The better you listen to their responses, the better you will understand their pain points and what they need from an advertising partner. This will guide what you bring to the table in your pitch.
4. Have Physical Support
Don’t obsess over memorizing your entire pitch. Instead, create an outline that includes a profile of the prospect, the information you want to cover, the questions you want to ask and how you’ll respond to pushback.
You should also arm yourself with related marketing materials that can strengthen the conversation. Since selling can be a long-term play that requires multiple touchpoints with prospects, these materials can come in handy as you move through the sales cycle.
5. Prepare a Voicemail
There’s no guarantee a prospect will answer the phone. But don’t let that discourage you. When you’re doing your sales call planning, think of a voicemail as an opportunity to get your point across without objections or questions.
Before dialing the phone, prepare a 30-second version of your pitch that explains why you’re calling and what’s in it for them. Since there won’t be any back-and-forth, lead with the solution and then go into your talking points. The impression you give on this voicemail may be the difference between getting a meeting or never hearing from them again.
6. Understand Their Advertising Strategy
Don’t overlook the company’s advertising strategy as a source of inspiration when planning your sales call.
- How do they allocate their ad spend and which products are they promoting?
- Do they use linear TV, digital, mobile, email, print and programmatic?
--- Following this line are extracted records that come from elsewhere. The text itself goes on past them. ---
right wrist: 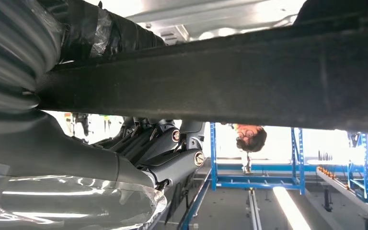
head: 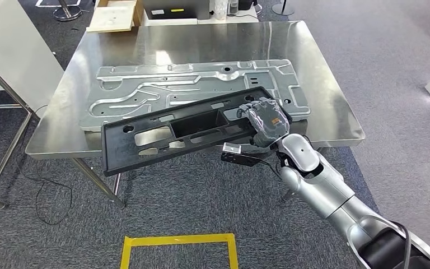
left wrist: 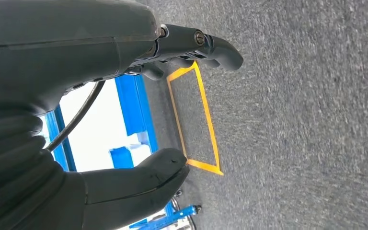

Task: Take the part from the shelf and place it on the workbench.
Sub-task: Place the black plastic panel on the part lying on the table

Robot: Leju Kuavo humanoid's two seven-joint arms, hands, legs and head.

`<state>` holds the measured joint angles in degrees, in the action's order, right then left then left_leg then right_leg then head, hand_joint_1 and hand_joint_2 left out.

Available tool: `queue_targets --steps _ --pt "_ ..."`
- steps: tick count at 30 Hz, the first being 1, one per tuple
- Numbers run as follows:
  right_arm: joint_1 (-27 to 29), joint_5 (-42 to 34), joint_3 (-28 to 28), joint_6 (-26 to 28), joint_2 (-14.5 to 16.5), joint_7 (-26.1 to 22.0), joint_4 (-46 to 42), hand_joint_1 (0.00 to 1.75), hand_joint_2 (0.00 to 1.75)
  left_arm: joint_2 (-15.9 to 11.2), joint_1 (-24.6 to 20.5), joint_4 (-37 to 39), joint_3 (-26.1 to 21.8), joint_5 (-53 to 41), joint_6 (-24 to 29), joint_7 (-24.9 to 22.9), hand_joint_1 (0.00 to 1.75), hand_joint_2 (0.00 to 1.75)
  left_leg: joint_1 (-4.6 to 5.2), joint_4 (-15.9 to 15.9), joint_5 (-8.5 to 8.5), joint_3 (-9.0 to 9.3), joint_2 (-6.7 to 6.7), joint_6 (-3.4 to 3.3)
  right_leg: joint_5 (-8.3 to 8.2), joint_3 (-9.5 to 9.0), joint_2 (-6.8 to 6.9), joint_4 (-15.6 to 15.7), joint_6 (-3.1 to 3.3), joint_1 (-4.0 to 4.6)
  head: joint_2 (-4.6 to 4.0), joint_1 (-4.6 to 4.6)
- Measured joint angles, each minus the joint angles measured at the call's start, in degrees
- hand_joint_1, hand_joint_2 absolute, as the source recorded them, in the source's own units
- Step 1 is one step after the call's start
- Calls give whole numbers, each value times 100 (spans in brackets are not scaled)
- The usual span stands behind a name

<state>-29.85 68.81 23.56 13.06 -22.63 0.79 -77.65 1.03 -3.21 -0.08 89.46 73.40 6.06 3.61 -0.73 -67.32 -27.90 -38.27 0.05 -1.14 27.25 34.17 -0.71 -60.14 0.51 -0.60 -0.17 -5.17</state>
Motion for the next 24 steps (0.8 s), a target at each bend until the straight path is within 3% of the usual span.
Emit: queue_targets --steps 2,4,7,8,10,11,12,13,15,17,19,22,24 --pt "-10 9 1 1 19 2 -33 175 175 -29 -1 3 0 -1 -14 5 0 175 49 592 202 261 -33 -79 16 -7 -13 0 -31 15 0 -1" --pt "-9 32 7 4 42 6 -64 175 175 -49 3 6 0 -15 -48 -3 0 175 77 728 190 313 -39 -92 9 3 -23 23 -92 8 0 0" --pt "-27 45 13 -7 53 9 -83 175 175 -58 15 7 2 -72 -96 -21 0 175 32 868 242 397 -20 -149 96 25 -10 -59 -182 1 0 -2" --pt "-49 40 12 -13 50 9 -78 175 175 -59 15 7 2 -89 -101 -22 0 175 15 910 258 429 -13 -172 214 122 1 -268 -207 -2 0 -3" --pt "-85 19 9 -23 42 8 -51 175 175 -63 11 7 2 -107 -103 -22 0 175 21 922 252 446 -10 -201 520 487 17 -967 -249 -17 0 -4" --pt "-86 10 7 -23 37 7 -37 175 175 -62 11 7 2 -109 -103 -22 0 175 23 915 241 448 -10 -205 611 670 20 -1283 -268 -23 0 -5" --pt "-81 6 7 -25 32 5 -23 175 175 -62 11 7 2 -109 -103 -22 0 175 23 907 226 454 -10 -206 599 778 24 -1436 -283 -27 0 -4" --pt "-77 5 7 -26 26 3 -11 175 175 -60 12 8 2 -109 -103 -22 0 175 22 897 208 466 -9 -200 472 777 31 -1368 -291 -32 0 -4" --pt "-74 6 6 -27 13 -3 1 175 175 -56 14 7 3 -123 -103 -19 0 175 21 872 158 510 -8 -173 41 480 66 -673 -287 -45 0 -4" --pt "-74 5 4 -28 8 -3 4 175 175 -52 10 8 4 -163 -101 -9 0 175 42 847 114 533 -9 -126 -178 187 100 -55 -243 -20 0 -3" --pt "-44 -9 -7 -27 -21 0 4 175 175 -45 1 7 4 -234 -99 2 0 175 61 844 95 537 -9 -79 -159 125 96 68 -178 19 0 -2" --pt "106 -127 -90 7 -192 -29 -43 175 175 -9 -8 8 4 -372 -79 6 0 175 56 770 11 540 -7 8 -149 68 91 114 -73 -16 0 1" --pt "212 -200 -187 41 -312 -70 -109 175 175 18 -2 8 4 -420 -57 6 0 175 39 279 -251 316 -9 54 -140 19 101 144 -7 -35 0 3"
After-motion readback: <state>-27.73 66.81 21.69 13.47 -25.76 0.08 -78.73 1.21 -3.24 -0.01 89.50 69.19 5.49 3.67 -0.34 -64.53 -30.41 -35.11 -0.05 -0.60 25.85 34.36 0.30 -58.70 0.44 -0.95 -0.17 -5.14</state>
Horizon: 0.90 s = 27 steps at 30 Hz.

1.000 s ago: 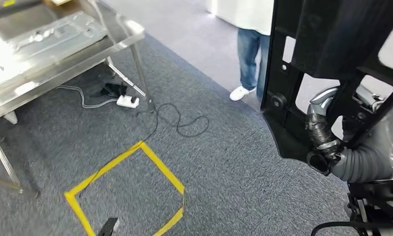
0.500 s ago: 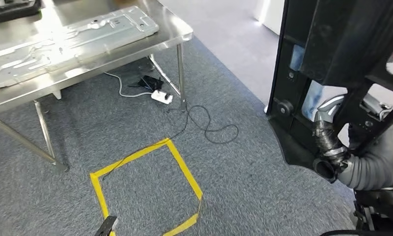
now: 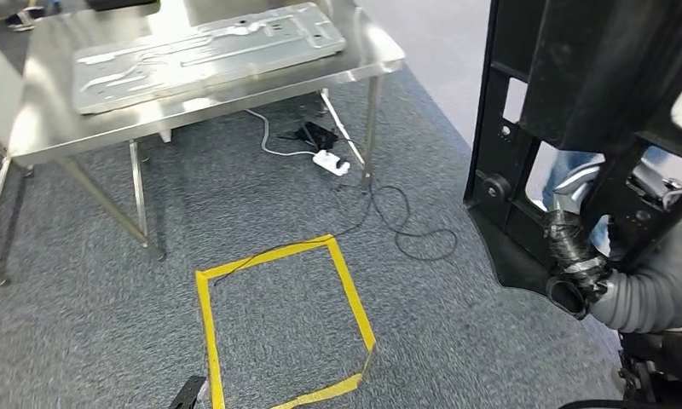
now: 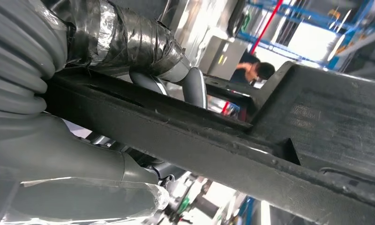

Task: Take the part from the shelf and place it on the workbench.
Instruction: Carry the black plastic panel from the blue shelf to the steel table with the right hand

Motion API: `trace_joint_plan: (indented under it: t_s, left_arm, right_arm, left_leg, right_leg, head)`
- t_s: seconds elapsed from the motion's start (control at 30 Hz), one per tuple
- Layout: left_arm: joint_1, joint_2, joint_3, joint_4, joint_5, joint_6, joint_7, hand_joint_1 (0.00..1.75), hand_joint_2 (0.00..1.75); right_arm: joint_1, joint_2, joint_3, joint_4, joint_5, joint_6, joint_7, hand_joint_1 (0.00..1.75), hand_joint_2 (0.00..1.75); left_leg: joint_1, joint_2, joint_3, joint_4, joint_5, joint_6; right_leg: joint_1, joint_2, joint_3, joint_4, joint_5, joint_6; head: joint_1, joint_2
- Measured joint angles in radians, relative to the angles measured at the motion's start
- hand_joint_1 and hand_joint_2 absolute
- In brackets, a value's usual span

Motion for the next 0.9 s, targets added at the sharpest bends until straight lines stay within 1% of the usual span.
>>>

- Did they increase their ad spend or recently start placing with your competition?
- Which DSPs, SSPs, exchanges or native platforms are they using?
- Are they using newer ecosystems such as OTT and TV anywhere?
- How are they preparing for a world without third-party cookies?
- How is my prospect changing its advertising strategy?
With this information, you can make informed decisions regarding your positioning and how you’ll recommend campaigns, frequency, pricing and how you’ll separate yourself from the competition.
Setting Yourself Up for Success With Sales Call Planning
There’s no one-size-fits-all approach to sales call planning. Each plan and call will differ based on the status of your business, the prospect and their challenges. However, there are steps you should take before every call to make sure you’re putting your best foot forward and giving yourself every opportunity to win.